フランスの地方都市アヌシーで毎年開催されるアニメーション映画祭が、2022年だけで地域に2280万ユーロ(約32億円)の経済効果を与えていることが分かった。2023年1月17日に映画祭と併催国際見本市MIFAを運営するCITIAの発表で分かった。
アヌシー国際アニメーション映画祭は1960年に創設、世界で最も長い歴史を持ち、同時に最大規模のアニメーション映画祭であることで知られている。CITIAは地元のサヴォア・モンブラン大学との共同調査でこの数字を算出した。
調査の基盤となったのは、やはり規模の大きさにある。映画祭期間中は6日間にわたり約300本のスクリーン上映を行い、11万5000枚のチケットを販売する。さらに1万3248人の登録参加者がいる。このうち1万1800人は地域以外から来訪したもので、また全体の47%が国外からになる。インバウンドの力が地元経済を活性化させている。
さらに雇用がある。映画祭は38名のフルタイムのスタッフ、50名の協力者、403名のボランティアを雇用する。これも地元に対する大きな貢献だ。
経済効果は映画祭を運営するCITIAの支出、参加者の支出などを集計し、算出している。32億円の金額は都会の大きなリゾート施設の売上から見ると小さく見えるかもしれないが、アヌシーが人口12万あまりの小さなリゾート地と考えれば、その大きさも分かるだろう。
映画祭に対して地域からの助成金も出ているが、CITIAは映画祭のメイン会場となる市民ホールへの投資は1ユーロにつき50.8ユーロを生み出しているとする。

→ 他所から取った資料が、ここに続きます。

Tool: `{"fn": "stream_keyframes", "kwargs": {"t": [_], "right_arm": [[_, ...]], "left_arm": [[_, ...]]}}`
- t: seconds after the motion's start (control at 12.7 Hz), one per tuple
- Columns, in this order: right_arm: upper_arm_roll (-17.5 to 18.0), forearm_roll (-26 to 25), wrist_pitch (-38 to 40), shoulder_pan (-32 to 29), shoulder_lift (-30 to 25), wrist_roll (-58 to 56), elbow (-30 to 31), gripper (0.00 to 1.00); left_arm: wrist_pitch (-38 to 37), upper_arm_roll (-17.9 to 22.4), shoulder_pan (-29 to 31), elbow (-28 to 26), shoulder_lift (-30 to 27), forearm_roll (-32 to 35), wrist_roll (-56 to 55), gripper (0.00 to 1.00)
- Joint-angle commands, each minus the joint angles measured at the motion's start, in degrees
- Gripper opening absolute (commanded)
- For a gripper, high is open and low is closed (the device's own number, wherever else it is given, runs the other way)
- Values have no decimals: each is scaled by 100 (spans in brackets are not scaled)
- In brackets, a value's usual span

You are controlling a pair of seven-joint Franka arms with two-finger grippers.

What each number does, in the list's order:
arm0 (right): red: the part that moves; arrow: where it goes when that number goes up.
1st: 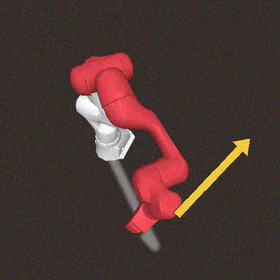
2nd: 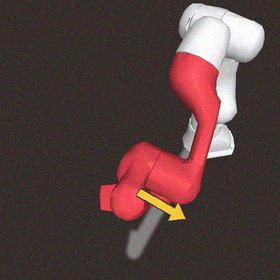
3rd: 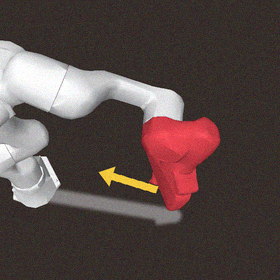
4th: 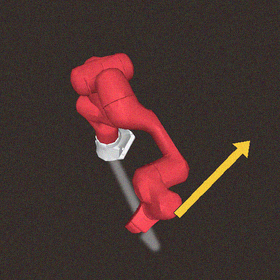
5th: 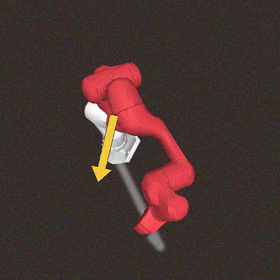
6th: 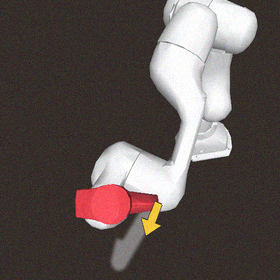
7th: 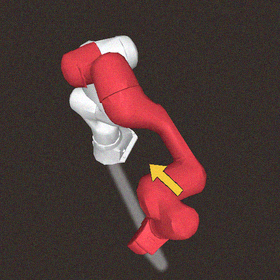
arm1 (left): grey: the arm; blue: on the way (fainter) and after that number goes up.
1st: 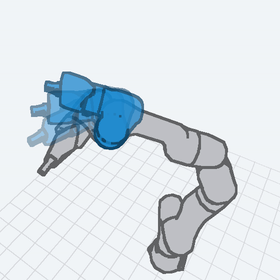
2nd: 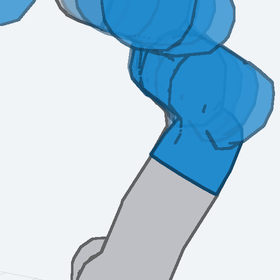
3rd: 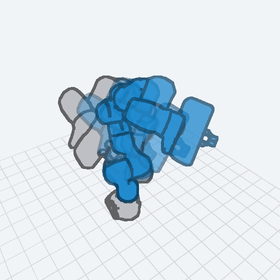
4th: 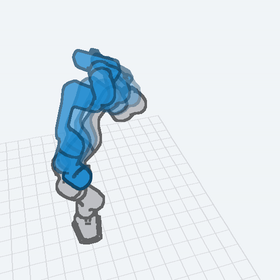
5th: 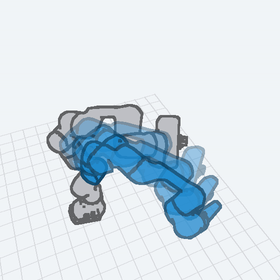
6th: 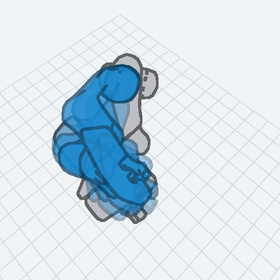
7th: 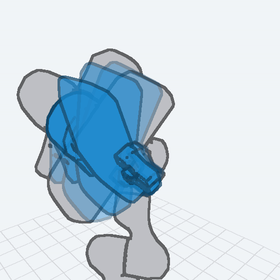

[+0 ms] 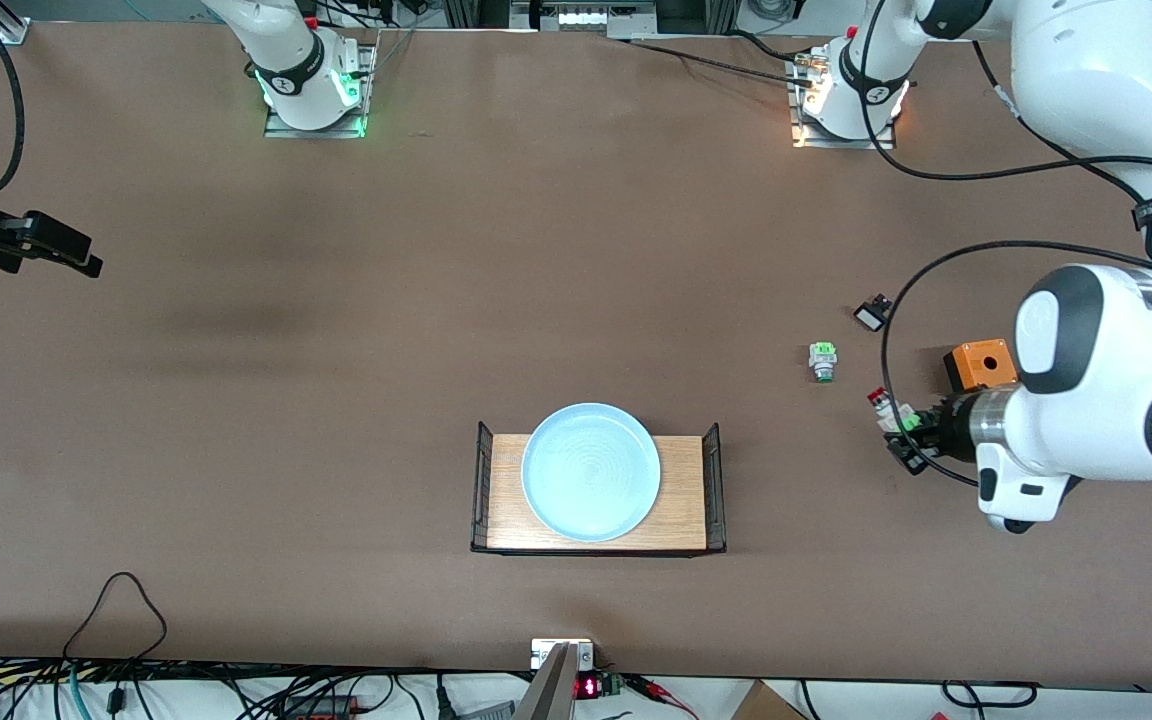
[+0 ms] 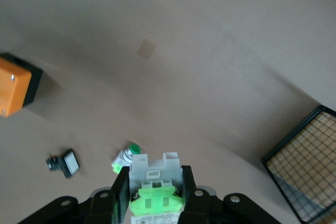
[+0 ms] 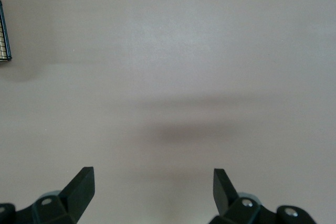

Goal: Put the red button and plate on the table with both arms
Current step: 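Carry the button with the left gripper beside the orange box and lower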

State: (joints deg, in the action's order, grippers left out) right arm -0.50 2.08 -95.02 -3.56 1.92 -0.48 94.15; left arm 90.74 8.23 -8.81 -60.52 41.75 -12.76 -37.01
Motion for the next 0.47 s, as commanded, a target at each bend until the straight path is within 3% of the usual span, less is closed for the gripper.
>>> {"fn": "stream_keyframes", "kwargs": {"t": [0.0, 0.39], "right_arm": [[23, 38, -8, 4, 19, -75, -55, 100], [41, 117, 53, 205, 98, 493, -54, 100]], "left_arm": [[557, -32, 133, -784, -263, -131, 929, 4], [1972, -6, 344, -1892, -149, -104, 2669, 4]]}}
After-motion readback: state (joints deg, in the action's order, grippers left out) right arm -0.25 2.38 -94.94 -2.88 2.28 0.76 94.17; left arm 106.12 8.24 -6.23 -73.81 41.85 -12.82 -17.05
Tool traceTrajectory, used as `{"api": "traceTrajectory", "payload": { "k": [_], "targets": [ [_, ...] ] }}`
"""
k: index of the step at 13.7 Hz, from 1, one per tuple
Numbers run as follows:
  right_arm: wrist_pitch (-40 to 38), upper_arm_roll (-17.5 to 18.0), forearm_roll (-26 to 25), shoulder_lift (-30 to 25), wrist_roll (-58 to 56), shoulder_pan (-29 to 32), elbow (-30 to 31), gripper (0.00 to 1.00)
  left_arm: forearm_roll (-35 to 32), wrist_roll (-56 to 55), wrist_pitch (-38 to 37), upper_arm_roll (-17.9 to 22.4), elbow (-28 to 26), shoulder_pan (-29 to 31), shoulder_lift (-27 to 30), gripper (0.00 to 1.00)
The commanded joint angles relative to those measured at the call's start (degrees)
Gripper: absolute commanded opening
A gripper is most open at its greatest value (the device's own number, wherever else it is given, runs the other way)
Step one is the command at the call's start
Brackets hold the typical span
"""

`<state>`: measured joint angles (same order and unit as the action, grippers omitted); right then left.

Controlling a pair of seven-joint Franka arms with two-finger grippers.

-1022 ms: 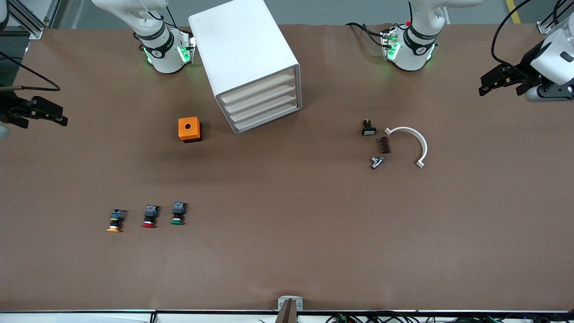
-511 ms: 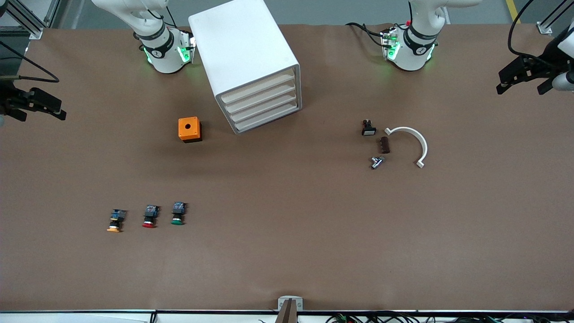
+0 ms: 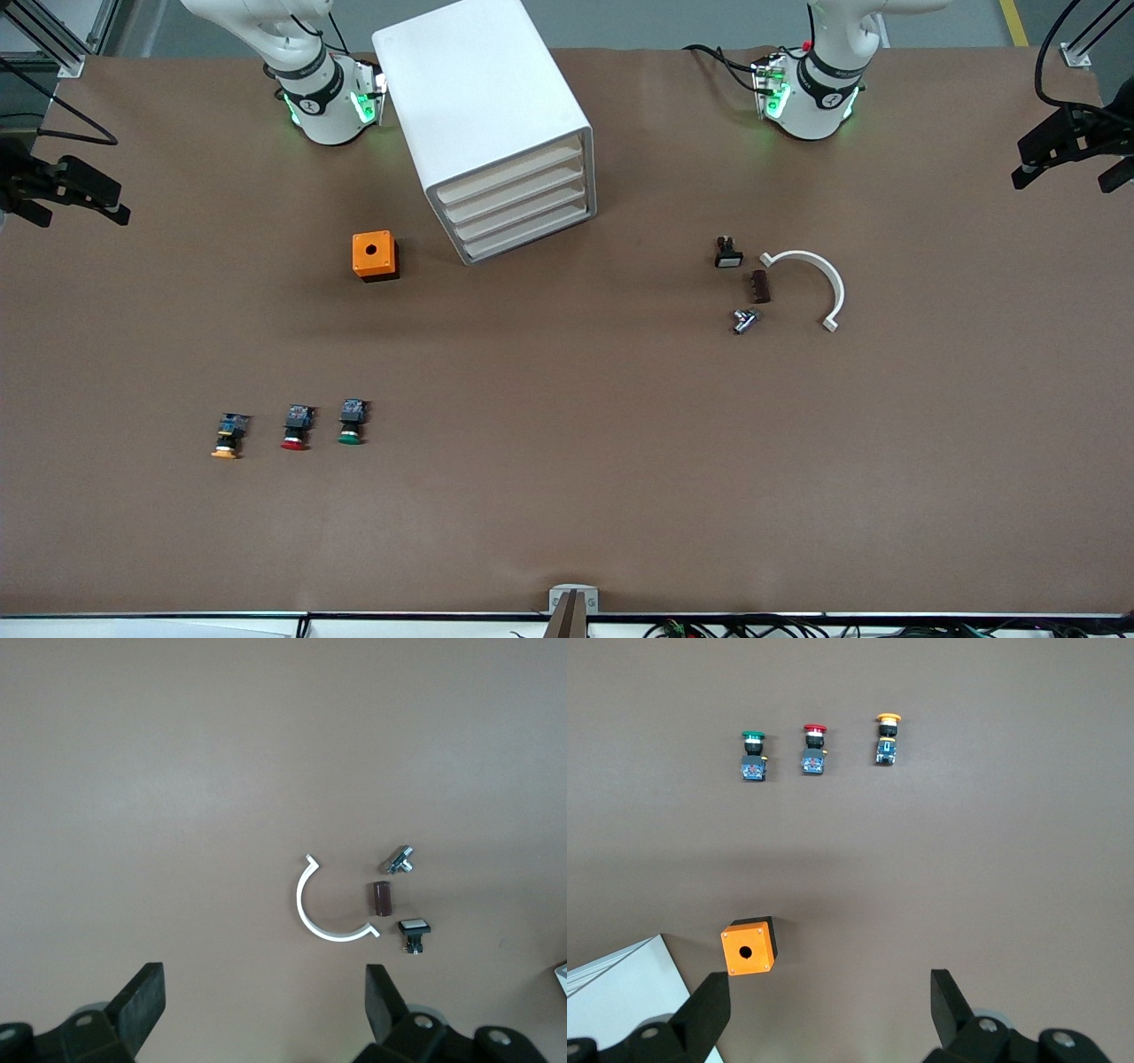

同時に助成金1ユーロあたり11.9ユーロが生み出されているとし、映画祭の助成が地域に貢献していることを示す。
近年は世界的にアニメーションや映画、コミック、アートなどのイベントは世界中の都市で開催されるようになっている。しかしその経済的な波及効果は分かりにくい。今回の調査結果は、そしたなかでイベントの地域への波及効果を示すひとつの例となりそうだ。